### Problem statement:
Only the lines below from the one containing "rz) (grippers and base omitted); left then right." to the one containing "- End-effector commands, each" should be repeated, both included and unchanged.

### Records for the exercise:
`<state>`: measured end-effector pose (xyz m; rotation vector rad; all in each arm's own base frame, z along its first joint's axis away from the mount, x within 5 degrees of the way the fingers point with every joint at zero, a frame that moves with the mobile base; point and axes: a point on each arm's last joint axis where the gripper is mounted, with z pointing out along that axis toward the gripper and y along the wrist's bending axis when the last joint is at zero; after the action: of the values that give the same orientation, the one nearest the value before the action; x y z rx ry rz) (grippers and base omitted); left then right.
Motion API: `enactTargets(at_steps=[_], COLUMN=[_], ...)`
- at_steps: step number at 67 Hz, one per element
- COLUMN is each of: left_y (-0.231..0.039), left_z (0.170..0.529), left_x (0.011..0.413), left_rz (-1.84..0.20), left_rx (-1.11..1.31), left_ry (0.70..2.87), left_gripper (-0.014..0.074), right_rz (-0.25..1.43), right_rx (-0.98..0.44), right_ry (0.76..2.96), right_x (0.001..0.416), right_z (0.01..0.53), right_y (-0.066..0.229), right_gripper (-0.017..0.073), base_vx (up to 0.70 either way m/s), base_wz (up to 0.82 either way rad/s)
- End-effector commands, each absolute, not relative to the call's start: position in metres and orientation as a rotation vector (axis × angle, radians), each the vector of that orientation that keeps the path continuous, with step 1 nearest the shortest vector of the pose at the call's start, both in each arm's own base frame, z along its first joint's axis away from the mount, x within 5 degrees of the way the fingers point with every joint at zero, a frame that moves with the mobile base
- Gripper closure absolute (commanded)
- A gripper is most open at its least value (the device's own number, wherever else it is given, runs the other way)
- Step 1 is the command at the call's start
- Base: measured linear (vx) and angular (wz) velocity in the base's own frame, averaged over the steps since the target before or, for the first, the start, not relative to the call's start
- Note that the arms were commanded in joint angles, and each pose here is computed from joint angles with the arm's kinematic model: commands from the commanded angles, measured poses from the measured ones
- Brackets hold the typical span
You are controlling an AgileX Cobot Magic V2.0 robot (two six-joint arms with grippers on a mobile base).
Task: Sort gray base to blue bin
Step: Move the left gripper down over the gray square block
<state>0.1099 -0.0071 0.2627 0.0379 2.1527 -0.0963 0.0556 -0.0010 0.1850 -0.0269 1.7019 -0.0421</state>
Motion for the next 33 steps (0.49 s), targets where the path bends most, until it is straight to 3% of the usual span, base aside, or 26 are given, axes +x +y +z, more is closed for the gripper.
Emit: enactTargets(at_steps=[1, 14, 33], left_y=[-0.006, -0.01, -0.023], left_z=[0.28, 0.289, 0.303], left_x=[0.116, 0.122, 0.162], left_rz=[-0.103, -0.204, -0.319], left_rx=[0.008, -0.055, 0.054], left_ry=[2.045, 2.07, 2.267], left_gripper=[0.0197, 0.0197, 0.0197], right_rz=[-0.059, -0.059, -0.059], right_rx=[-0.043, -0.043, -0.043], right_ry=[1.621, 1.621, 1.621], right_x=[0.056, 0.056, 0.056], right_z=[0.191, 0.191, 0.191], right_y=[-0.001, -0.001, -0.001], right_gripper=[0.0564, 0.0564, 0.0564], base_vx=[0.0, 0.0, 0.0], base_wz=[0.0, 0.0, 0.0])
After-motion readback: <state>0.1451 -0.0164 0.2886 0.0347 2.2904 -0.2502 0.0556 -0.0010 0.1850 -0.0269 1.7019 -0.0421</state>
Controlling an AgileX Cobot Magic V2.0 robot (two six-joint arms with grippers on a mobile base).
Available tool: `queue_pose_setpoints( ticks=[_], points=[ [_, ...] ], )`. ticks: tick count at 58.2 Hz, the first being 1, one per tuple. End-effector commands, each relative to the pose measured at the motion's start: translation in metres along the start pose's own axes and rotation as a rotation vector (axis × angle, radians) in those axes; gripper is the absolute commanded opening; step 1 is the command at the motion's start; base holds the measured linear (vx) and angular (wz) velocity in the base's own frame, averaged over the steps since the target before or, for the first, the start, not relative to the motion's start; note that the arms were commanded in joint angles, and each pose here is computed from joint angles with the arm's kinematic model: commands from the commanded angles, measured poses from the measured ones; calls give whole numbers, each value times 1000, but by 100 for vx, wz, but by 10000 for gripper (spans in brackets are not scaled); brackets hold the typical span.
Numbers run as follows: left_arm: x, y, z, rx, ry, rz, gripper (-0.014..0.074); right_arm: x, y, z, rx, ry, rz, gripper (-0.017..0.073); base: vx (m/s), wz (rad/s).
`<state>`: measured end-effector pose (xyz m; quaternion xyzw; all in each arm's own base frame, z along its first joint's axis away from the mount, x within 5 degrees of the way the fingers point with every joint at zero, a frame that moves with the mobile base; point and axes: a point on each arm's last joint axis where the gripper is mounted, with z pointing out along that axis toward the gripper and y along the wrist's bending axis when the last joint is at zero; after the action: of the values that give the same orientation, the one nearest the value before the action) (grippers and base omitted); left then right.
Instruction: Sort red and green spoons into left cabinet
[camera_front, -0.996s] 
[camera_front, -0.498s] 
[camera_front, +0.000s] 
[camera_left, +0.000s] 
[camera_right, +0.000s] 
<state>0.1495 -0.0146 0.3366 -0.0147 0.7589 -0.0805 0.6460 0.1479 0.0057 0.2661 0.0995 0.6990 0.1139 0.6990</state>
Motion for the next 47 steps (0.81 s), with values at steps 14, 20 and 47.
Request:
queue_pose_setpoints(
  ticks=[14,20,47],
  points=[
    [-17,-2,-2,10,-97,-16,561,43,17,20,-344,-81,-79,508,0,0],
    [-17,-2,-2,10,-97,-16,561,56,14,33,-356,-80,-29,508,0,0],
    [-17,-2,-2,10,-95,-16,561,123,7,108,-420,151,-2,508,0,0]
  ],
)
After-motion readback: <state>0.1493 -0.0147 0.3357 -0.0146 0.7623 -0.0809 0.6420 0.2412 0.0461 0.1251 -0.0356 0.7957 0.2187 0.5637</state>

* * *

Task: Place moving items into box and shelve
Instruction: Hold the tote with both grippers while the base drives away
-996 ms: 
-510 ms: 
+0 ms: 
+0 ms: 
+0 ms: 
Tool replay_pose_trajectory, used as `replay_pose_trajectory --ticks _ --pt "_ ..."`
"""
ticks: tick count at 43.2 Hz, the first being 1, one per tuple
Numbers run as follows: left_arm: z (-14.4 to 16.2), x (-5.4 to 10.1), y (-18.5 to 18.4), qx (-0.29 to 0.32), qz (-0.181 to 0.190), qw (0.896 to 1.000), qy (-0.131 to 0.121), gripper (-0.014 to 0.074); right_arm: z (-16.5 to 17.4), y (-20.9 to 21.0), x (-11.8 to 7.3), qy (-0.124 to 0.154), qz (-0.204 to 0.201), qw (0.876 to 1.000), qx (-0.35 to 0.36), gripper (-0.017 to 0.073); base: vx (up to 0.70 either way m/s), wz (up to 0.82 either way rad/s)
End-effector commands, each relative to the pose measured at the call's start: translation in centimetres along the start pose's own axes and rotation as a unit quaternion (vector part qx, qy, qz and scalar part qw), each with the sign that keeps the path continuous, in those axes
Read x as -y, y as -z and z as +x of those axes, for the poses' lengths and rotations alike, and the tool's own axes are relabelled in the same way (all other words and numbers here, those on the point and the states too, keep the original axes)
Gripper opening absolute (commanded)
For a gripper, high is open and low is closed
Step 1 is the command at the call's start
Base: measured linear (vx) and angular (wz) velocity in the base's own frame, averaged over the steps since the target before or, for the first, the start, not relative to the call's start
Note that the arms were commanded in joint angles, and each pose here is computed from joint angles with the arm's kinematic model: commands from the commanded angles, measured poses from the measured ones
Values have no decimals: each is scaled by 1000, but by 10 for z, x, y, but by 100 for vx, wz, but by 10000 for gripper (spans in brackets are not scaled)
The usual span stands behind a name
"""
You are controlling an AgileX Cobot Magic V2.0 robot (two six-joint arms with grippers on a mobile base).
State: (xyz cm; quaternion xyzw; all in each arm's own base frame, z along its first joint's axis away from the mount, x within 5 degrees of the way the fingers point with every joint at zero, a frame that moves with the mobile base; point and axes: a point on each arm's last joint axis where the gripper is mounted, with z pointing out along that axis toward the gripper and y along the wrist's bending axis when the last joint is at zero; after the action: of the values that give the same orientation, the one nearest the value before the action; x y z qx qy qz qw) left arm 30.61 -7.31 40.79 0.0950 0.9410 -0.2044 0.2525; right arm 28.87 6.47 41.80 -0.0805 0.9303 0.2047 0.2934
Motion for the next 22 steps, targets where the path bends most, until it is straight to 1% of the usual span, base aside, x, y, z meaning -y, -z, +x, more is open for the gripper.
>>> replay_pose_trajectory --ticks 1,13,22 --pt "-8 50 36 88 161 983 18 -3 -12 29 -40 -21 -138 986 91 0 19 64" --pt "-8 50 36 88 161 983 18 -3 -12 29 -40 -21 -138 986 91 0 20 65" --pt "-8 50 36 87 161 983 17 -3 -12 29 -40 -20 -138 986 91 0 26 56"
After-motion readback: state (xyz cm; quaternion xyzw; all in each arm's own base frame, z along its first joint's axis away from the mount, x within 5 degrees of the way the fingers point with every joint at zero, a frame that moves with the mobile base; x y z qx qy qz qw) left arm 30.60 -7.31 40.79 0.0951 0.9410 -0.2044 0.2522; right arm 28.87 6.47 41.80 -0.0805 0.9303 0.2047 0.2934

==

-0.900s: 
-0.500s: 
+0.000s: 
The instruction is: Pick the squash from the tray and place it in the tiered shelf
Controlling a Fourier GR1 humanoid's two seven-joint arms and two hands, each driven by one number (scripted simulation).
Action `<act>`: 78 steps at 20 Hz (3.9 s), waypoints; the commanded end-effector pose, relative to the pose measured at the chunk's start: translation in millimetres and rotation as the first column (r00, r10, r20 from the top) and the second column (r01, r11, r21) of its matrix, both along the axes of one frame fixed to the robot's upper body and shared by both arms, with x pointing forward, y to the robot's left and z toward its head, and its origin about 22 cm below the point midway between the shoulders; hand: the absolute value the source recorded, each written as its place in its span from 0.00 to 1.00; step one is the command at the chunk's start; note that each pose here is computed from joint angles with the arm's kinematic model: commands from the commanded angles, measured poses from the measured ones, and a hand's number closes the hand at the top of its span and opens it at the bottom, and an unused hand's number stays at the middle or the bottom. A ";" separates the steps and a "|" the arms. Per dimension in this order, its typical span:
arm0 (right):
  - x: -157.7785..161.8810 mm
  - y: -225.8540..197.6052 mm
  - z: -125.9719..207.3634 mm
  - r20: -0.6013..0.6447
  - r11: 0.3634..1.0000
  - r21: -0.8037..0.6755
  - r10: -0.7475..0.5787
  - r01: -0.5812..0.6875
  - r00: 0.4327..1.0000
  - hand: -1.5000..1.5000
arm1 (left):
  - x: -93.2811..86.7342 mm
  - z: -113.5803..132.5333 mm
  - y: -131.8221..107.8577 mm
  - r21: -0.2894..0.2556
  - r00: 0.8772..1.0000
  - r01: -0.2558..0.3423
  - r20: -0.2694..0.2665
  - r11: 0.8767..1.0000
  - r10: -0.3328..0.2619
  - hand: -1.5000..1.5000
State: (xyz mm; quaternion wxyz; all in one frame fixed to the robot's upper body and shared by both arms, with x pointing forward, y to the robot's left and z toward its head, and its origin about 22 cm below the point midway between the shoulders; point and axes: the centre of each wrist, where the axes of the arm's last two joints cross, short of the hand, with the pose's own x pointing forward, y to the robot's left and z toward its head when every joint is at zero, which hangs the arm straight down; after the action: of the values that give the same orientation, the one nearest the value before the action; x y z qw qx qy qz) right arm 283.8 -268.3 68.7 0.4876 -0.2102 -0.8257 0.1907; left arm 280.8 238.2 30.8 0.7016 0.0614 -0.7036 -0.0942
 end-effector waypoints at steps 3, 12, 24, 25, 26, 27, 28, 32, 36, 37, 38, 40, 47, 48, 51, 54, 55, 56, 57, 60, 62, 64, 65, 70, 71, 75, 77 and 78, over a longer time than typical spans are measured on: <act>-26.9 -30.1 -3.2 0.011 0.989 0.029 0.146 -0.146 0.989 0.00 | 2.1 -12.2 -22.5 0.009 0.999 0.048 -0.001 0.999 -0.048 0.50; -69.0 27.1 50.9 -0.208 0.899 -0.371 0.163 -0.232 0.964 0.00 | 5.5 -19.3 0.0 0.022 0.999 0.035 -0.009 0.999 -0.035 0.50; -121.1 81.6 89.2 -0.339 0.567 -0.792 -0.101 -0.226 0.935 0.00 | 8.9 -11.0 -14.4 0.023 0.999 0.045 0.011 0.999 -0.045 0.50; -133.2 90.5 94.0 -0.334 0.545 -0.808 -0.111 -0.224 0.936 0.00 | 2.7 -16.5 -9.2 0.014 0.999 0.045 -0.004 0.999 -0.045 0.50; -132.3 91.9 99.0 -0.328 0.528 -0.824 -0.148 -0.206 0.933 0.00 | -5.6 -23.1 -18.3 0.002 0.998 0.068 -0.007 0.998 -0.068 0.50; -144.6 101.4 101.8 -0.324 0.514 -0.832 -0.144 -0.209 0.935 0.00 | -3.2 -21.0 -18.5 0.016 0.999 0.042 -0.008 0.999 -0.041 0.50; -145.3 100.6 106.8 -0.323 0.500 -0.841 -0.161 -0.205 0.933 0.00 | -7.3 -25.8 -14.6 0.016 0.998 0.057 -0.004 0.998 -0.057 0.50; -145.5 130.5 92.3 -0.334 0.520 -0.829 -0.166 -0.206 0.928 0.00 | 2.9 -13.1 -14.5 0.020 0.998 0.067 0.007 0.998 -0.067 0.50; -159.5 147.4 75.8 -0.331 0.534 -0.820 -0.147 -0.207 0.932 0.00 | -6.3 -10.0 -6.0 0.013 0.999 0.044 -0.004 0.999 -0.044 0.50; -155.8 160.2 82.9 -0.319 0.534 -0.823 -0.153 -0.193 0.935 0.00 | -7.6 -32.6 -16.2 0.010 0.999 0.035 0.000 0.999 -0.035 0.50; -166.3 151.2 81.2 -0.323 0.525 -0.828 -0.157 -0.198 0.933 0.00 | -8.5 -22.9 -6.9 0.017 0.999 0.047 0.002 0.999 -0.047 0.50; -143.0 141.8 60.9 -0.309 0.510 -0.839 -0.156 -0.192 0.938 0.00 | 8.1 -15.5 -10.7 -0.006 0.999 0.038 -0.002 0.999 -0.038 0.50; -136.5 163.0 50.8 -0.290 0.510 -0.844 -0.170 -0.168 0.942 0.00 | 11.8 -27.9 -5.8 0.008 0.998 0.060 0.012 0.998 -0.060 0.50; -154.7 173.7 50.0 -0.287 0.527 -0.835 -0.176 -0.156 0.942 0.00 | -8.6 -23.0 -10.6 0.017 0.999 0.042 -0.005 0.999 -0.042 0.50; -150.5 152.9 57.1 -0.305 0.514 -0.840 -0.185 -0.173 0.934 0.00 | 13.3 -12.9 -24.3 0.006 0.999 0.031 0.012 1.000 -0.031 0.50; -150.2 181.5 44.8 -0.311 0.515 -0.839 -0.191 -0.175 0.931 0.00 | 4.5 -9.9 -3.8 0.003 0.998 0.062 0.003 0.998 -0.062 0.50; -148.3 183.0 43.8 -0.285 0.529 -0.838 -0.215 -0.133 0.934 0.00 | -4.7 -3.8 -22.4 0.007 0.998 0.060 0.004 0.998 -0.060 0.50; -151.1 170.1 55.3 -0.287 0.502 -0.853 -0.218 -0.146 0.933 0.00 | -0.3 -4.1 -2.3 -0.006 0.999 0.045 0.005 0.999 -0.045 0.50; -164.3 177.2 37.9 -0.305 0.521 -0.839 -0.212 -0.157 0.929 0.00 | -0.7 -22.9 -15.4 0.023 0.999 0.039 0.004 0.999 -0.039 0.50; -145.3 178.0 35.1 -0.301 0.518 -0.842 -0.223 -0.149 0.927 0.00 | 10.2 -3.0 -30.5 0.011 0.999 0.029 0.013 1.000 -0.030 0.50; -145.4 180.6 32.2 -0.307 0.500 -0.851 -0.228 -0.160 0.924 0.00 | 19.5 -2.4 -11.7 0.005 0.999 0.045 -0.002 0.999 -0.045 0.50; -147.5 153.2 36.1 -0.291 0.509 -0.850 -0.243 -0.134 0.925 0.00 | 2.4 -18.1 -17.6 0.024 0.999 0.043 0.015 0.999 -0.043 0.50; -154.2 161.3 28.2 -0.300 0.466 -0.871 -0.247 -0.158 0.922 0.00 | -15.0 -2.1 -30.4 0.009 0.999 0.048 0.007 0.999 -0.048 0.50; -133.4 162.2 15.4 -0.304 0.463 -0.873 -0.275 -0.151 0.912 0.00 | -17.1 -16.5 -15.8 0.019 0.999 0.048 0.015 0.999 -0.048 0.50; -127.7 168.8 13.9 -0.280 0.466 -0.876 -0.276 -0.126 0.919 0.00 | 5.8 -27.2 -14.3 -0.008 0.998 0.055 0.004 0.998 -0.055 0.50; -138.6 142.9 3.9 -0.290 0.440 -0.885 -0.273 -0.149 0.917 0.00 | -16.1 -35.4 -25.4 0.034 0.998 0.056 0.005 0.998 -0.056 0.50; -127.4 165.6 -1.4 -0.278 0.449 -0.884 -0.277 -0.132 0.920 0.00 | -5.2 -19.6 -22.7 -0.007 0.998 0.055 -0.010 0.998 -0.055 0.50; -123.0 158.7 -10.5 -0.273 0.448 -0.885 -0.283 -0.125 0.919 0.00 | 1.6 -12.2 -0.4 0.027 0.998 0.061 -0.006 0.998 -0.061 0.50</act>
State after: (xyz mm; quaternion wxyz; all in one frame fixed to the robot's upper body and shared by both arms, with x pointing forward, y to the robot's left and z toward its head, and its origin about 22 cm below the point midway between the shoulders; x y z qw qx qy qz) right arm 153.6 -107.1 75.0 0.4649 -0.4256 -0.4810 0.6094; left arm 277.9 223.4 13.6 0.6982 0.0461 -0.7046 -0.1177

### Solution to this task:
`<state>`: measured end-effector pose (xyz m; rotation vector rad; all in each arm's own base frame, z along its first joint's axis away from the mount, x within 5 degrees of the way the fingers point with every joint at zero, a frame that moves with the mobile base; point and axes: a point on each arm's last joint axis where the gripper is mounted, with z pointing out along that axis toward the gripper and y along the wrist's bending axis when the last joint is at zero; after the action: of the values that give the same orientation, the one nearest the value before the action; x y z rx ry rz) (grippers and base omitted); left then right.
Motion API: `enactTargets(at_steps=[_], COLUMN=[_], ...)`
- at_steps: step number at 67 Hz, one per element
- COLUMN is each of: left_y (-0.231..0.039), left_z (0.170..0.529), left_x (0.011..0.413), left_rz (-1.84..0.20), left_rx (-1.11..1.31), left_ry (0.70..2.87), left_gripper (-0.014..0.074), right_rz (-0.25..1.43), right_rx (-0.98..0.44), right_ry (0.76..2.96), right_x (0.001..0.416), right_z (0.01..0.53), right_y (-0.066..0.229), right_gripper (-0.017..0.073), base_vx (up to 0.70 either way m/s), base_wz (up to 0.82 either way rad/s)
- End-effector commands, each absolute, not relative to the call's start: position in metres and orientation as a rotation vector (axis × angle, radians), each the vector of that orientation that keeps the path continuous, with step 1 nearest the shortest vector of the pose at the call's start, both in each arm's own base frame, z along its first joint's axis away from the mount, x within 5 degrees of the way the fingers point with every joint at zero, a frame that moves with the mobile base

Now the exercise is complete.